Yoram Yasur Abt explains how children should learn reflective disagreement

Yoram Yasur Abt: The ability to discuss without getting angry, to develop a good argument without it becoming a personal issue, is fundamental in life. However, very few parents teach their children. We want to give children a stable and balanced home, so we avoid brothers fighting and adults arguing behind closed doors. Yoram Yasur Abt: “The contradiction is that if children are never exposed to disagreement, their creativity and their conflict resolution skills will be limited”.

Yoram Yasur Abt: Today, teaching children to discuss is more important than ever. We live in a time that will soon be in the hands of the snowflake generation, where the voices that can offend others are silenced. However, differences of opinion can be enriching, if they are expressed in respect for others. Therefore, children must learn the value of reflective disagreement.

Yoram Yasur Abt indicates that it is no coincidence that many of the most creative adults have grown up in families where tension was palpable. Of course, it is not about families where insults, humiliations and punches reigned, but families that had disagreements in their ways of seeing the world, in the education of their children and in many other spheres of life.

In an experiment conducted several years ago, when asking adults to write imaginative stories, the most creative writings came from those whose parents had more conflicts. His parents had contradictory views on how to raise their children and maintained different values, attitudes, and interests. It has also been found that the most creative architects and scientists tend to come from families in which there was more friction, compared to their technically equally skilled colleagues but less original. The psychologist Robert Albert summed up this idea: “the creative person comes from a family that is anything but harmonious, we could qualify it as ‘oscillating'”.

Why is it important for children to master reflective disagreement?

Yoram Yasur Abt : If we rarely see a dispute, what we will learn will be to avoid the threat posed by a conflict. Witnessing and participating in discussions helps us to develop a good shield. We learn to defend our arguments and develop tolerance for frustration, as well as open ourselves to new ways of thinking.

In an experiment conducted at the University of California, it was observed that in groups where ideas are stormed and mutual criticism encouraged, 16% more ideas are generated. Innovative laboratories, for example, are not full of enthusiastic collaborators in perfect harmony but of skeptical scientists who challenge the interpretations of others.

Yoram Yasur Abt : If no one disputes, we are less likely to give up old ways of doing things and not try new strategies. We are more imaginative when there is no synchronization, and there is no better time to learn it than in childhood. Children need to learn the value of reflective disagreement. Unfortunately, many parents teach their children that if they do not agree with someone, it is polite to keep quiet.

Yoram Yasur Abt: “It also helps that parents show some disagreements, so children learn to think for themselves and discover that no authority has a monopoly on the truth. In this way they tolerate ambiguity better and, instead of being content with the opinions of others, they trust more in their own judgment”.

Yoram Yasur Abt : Of course, it is not about turning the home into a battlefield, the child should feel safe and should know that their parents relate from love and respect, but there is nothing wrong with showing some disagreements. A very interesting study carried out at the University of Notre Dame in children between 5 and 7 years revealed that those whose parents discussed constructively felt more emotionally secure and, during the following three years in which they were followed up, showed a greater empathy and concern for others.

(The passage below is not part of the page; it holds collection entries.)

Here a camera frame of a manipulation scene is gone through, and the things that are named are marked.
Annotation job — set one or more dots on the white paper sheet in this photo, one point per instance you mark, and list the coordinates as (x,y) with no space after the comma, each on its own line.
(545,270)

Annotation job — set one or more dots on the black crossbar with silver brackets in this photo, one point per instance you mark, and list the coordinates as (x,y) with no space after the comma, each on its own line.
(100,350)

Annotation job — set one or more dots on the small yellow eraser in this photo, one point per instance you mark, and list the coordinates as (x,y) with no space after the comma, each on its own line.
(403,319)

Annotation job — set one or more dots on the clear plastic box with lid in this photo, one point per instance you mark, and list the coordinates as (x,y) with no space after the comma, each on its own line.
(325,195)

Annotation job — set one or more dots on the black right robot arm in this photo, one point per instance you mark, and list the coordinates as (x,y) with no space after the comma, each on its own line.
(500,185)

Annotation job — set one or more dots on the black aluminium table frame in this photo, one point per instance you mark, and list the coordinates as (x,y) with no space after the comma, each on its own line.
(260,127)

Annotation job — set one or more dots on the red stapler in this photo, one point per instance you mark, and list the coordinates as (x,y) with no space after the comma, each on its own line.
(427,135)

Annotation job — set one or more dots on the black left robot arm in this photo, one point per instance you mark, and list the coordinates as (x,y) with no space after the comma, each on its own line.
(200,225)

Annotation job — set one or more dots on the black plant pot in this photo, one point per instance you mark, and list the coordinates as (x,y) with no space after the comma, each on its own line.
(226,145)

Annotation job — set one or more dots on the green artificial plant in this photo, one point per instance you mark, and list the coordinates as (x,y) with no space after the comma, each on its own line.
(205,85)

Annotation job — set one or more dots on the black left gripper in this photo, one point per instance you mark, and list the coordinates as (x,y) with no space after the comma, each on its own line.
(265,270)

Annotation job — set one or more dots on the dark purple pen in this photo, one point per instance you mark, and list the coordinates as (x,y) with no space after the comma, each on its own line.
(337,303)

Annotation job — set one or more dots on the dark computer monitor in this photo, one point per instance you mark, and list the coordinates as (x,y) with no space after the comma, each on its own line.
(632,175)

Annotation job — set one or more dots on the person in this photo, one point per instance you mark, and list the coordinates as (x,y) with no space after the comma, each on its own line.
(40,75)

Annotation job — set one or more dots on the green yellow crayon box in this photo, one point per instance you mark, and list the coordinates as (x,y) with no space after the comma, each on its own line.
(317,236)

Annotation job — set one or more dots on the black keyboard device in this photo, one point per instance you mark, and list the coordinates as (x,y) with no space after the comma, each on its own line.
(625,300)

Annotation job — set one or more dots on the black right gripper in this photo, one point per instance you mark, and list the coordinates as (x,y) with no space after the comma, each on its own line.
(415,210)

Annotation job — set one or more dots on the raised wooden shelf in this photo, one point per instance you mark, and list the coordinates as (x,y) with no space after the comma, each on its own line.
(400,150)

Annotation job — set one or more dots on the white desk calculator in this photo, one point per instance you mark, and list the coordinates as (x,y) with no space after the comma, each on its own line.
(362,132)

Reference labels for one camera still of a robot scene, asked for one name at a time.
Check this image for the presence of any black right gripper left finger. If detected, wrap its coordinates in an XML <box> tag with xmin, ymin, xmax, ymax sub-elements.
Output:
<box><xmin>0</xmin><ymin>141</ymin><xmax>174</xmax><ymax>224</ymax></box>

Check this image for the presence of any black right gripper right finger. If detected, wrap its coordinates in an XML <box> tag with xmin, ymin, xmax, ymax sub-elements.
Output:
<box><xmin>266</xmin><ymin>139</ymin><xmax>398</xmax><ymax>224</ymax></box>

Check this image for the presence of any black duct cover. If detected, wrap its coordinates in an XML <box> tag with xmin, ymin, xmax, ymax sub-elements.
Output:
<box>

The 3 golden rules to bring reflective disagreement to the home

Instead of avoiding arguments, screwing up a smile that children will sense is false, parents can learn to model conflicts and have healthy disagreements. These are some rules that can guide you:

Yoram Yasur Abt : Assume differences as a debate, instead of thinking of them as a conflict. If we think that differences enrich us, instead of seeing them as gaps that separate us, we can make the most of them.

Learn to argue as if we were right, but listen as if we were wrong. This maxim will allow us to defend our arguments and, at the same time, keep ourselves open to the ideas of the other. That is the attitude that promotes change.

Assume a respectful attitude toward the other person’s perspective, and recognize their good arguments. It can be discussed from love and tolerance.

The disagreements make the family oscillate, but if there is love and respect, they will not throw it down but will strengthen it.